Tech & Attracting Young Talent


Why technology plays a role in employee recruitment and retention.

While there’s historically low unemployment rates and a lack of available labor in every business sector, field service organizations such as turf and landscape businesses are particularly hard hit due to an aging workforce and reluctance of younger individuals to join the business. Ironically, post pandemic, the Green Industry is booming in most aspects except having the labor (and sometimes the materials) to actually take on the amount of possible projects available.

In the past, businesses dealt with significant employee turnover and resulting shortages by maintaining a steady stream of fresh technicians and engineers. But today that strategy no longer works as there simply isn’t the same labor pool. As a result, it’s increasingly important to hold on to the techs you already have, while looking for better ways to attract new talent. While paying employees a fair wage is a good—and necessary—place to start, providing cutting edge technology also has a role to play.

employee recruitment and technology
(Source: Adobe Stock)

An Aging Workforce

In recent data compiled by the Service Council, technicians in the services field were polled on whether or not they planned to make their current profession their lifetime vocation. A majority (54%) of respondents indicated they planned to keep working in the industry, but 46% either weren’t sure or didn’t plan to. Of that 46%, a sizable 37% was due to retirement. In total, 40% of field service engineers are expected to leave their jobs in the next three to four years. This is not only occurring now, but progressing rapidly.

Due to the post COVID-19 Great Resignation and the impending wave of older professionals retiring, field service leaders identified a lack of resources, staff engagement, and retention as the top internal concerns facing their businesses. There is a growing gap between the demand for experienced field service technicians and the supply of young Millennials and Zoomers (Gen Z) who are qualified to fill such roles. Additional Service Council research shows that in the next five to ten years, 70% of service organizations will feel the effects of an aging workforce.

Finding New Generations

So how can the landscaping industry attract and retain young employees? When compared to prior generations, Millennials and Gen Z employees have distinct expectations of their employers. Younger people are looking for jobs in industries that are forward-thinking and make use of cutting-edge technology while avoiding those that seem stuck in the past.

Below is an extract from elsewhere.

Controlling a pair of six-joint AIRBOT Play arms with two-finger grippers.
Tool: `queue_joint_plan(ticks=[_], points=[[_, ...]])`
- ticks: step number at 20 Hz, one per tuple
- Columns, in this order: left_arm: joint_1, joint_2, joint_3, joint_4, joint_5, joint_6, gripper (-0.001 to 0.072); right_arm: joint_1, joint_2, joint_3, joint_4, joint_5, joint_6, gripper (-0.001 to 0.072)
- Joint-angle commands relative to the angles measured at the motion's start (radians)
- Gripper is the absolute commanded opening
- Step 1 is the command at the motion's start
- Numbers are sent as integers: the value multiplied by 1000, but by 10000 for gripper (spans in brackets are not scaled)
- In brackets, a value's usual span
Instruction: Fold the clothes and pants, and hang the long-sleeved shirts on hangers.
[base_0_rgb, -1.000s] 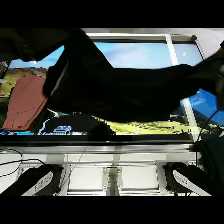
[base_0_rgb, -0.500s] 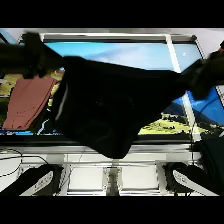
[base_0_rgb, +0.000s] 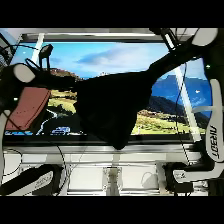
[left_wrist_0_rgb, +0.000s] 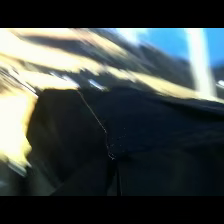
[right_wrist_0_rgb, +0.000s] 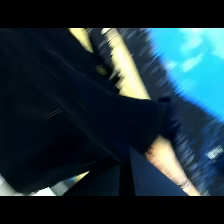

Unfortunately, many prospects still view landscaping as nothing more than a traditional blue-collar job that requires limited skill dexterity.

In reality, the industry is rapidly transitioning into a high-tech, high-skill occupation, replete with as many smartphones and tablets as mowers and blowers. Field service businesses will need to do more with fewer resources to maintain high standards of service for their employees and customers until expectations are aligned with reality. To ensure a more secure future, the sector needs to take concrete measures like upskilling, reskilling, and countering misleading perceptions.

Leaders in the service sector can engage and retain the next generation of talent by: encouraging communication between generations, investing in their employees’ professional development, accommodating their needs for work-life balance, and actively soliciting younger employees’ input during strategic planning. Technology can play a vital part in giving each employee a more interactive and empowered role.

The implementation of mobile devices and field service management software into a company’s operations can boost its credibility, productivity, and profits amid the age of skill shortages.

Better Pay. Better Employees.

When young workers feel they aren’t being compensated fairly, loyalty becomes an issue. The issue of hiring and retention can be mitigated in part by simply increasing salaries. Competitive pay is a major factor in determining whether or not an employee will remain with an organization. The average salary has risen over the past 18 months, and while you may believe you’ve reached the compensation ceiling, money will always be a key point of differentiation. Turf and land-scape professional services will need to find methods to reduce other costs if they want to remain competitive on the compensation front. So how do you do that?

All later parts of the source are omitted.